### Exercise details
For the records that follow, please set down exactly the lines between the one holding "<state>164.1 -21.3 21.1" and the one holding "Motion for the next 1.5", inclusive, and only those.

### Raw data
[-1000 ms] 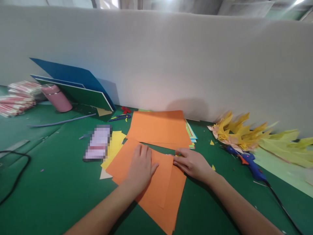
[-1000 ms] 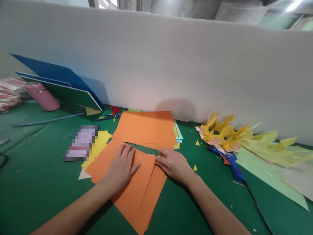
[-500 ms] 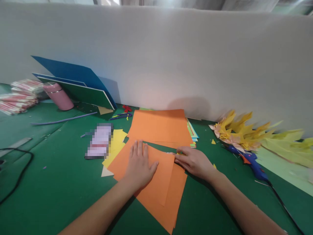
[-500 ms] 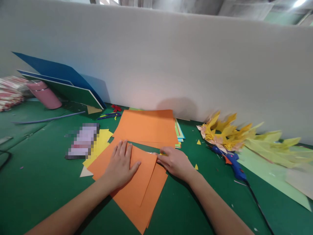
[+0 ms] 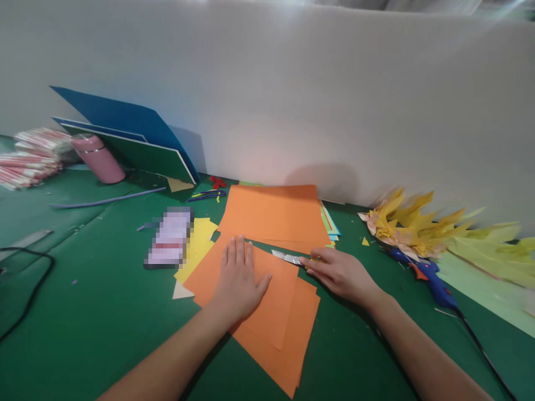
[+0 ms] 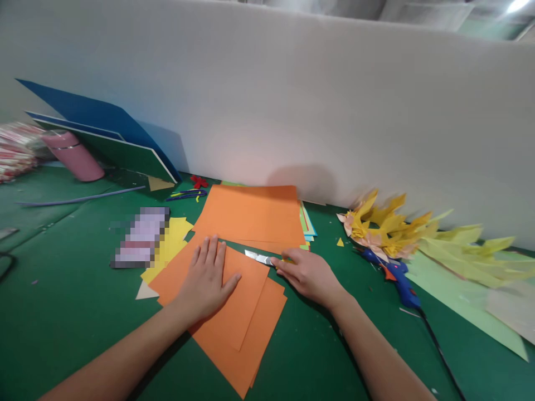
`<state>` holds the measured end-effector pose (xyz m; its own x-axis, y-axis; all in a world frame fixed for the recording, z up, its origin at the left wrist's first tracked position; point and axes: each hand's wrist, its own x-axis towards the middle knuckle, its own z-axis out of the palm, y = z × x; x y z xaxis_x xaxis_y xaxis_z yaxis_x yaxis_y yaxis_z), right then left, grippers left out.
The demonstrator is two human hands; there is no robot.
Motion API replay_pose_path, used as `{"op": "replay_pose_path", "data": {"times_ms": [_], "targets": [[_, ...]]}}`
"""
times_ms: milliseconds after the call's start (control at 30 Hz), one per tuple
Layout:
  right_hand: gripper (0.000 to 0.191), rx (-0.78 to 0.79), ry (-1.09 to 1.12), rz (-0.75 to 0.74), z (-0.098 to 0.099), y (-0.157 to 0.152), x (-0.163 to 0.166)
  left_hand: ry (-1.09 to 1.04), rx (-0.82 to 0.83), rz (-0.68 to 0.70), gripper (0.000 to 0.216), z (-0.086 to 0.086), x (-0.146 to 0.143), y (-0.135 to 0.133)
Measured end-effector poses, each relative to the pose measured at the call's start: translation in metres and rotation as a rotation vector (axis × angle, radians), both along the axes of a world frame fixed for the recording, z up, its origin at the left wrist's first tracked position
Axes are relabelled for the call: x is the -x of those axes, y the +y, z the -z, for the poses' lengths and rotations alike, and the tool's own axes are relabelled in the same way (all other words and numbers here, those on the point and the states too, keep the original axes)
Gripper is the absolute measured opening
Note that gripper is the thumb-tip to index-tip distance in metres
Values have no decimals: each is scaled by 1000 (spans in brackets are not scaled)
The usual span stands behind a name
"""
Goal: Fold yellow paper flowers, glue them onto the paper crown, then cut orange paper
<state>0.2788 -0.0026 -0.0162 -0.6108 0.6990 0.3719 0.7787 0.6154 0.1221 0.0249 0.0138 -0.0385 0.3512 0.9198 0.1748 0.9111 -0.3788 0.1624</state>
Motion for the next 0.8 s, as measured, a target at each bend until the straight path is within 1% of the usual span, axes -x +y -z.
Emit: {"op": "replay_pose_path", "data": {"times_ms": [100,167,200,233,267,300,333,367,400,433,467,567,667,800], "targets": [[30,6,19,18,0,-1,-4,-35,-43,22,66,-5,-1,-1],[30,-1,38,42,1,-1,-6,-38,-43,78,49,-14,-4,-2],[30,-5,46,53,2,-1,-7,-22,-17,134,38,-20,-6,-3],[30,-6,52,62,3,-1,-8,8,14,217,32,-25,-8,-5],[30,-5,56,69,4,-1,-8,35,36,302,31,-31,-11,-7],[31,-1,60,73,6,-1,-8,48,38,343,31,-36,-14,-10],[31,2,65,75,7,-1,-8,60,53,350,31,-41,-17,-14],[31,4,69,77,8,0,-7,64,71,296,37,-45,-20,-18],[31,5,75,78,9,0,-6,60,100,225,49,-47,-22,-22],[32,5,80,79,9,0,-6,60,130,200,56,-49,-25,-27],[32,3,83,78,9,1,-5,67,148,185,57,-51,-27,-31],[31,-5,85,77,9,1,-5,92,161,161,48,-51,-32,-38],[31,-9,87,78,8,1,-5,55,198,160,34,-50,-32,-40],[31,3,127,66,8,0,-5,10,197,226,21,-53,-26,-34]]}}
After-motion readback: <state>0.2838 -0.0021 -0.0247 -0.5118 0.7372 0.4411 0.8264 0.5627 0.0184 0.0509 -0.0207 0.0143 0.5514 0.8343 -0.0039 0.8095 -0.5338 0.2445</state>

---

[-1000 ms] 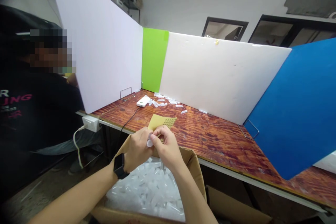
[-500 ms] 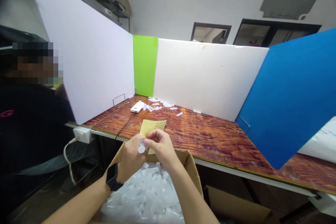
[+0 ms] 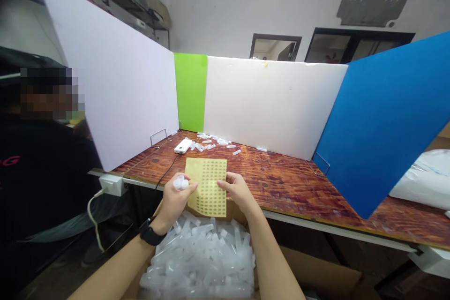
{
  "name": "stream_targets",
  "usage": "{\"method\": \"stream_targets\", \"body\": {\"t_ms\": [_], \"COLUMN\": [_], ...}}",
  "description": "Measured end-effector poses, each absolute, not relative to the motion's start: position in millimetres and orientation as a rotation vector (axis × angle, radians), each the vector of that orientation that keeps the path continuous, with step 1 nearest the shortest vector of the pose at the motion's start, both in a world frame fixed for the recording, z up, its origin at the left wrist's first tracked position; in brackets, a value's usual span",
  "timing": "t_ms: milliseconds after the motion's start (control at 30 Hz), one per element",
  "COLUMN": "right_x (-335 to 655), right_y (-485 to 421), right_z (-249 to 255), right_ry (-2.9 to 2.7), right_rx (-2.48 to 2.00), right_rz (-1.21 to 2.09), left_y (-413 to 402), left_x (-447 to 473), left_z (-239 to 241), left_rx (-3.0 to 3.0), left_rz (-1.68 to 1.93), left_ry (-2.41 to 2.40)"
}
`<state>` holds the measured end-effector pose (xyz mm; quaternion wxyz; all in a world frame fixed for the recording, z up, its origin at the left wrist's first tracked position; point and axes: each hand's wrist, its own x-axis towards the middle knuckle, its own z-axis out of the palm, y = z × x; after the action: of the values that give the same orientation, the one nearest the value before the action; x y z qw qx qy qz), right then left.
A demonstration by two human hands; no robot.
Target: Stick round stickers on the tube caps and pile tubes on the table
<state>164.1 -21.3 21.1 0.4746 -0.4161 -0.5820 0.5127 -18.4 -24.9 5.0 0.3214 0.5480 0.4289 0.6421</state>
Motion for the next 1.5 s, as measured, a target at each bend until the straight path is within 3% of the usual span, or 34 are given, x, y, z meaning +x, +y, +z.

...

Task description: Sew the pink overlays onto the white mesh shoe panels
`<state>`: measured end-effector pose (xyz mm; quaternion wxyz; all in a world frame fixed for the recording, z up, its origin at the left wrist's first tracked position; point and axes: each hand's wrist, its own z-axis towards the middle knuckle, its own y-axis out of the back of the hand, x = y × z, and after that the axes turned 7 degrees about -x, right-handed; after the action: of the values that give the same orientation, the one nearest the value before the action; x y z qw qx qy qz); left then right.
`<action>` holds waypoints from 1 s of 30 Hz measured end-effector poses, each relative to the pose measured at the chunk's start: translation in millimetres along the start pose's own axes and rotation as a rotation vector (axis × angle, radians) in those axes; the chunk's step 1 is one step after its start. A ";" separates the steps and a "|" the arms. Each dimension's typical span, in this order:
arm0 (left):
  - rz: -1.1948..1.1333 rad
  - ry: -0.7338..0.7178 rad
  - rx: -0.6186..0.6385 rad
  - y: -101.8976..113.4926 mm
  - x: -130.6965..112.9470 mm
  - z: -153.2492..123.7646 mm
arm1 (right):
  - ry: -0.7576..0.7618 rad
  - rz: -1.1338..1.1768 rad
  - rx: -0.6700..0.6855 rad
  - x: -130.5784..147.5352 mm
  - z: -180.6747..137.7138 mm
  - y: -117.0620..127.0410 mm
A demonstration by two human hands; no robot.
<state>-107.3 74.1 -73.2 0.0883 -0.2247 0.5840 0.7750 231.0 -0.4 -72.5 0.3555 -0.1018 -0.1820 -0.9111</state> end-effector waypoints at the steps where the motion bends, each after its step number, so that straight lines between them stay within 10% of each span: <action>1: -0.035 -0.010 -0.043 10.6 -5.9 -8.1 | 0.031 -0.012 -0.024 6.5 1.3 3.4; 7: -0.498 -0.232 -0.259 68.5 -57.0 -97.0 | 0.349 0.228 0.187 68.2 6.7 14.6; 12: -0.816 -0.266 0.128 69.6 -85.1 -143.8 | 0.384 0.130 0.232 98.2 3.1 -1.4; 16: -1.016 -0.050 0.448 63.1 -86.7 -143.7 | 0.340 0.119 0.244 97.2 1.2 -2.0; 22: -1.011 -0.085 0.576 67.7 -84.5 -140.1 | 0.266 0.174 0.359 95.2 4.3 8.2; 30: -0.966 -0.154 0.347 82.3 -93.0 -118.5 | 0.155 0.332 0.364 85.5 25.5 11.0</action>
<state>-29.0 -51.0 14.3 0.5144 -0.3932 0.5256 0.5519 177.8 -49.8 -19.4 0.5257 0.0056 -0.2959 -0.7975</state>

### Answer area
<state>164.1 -21.3 21.1 0.4746 -0.4161 -0.5820 0.5127 -18.4 -24.9 5.0 0.3214 0.5480 0.4289 0.6421</state>
Motion for the next 1.5 s, as measured, a target at each bend until the straight path is within 3% of the usual span, or 34 are given, x, y, z meaning +x, +y, +z.

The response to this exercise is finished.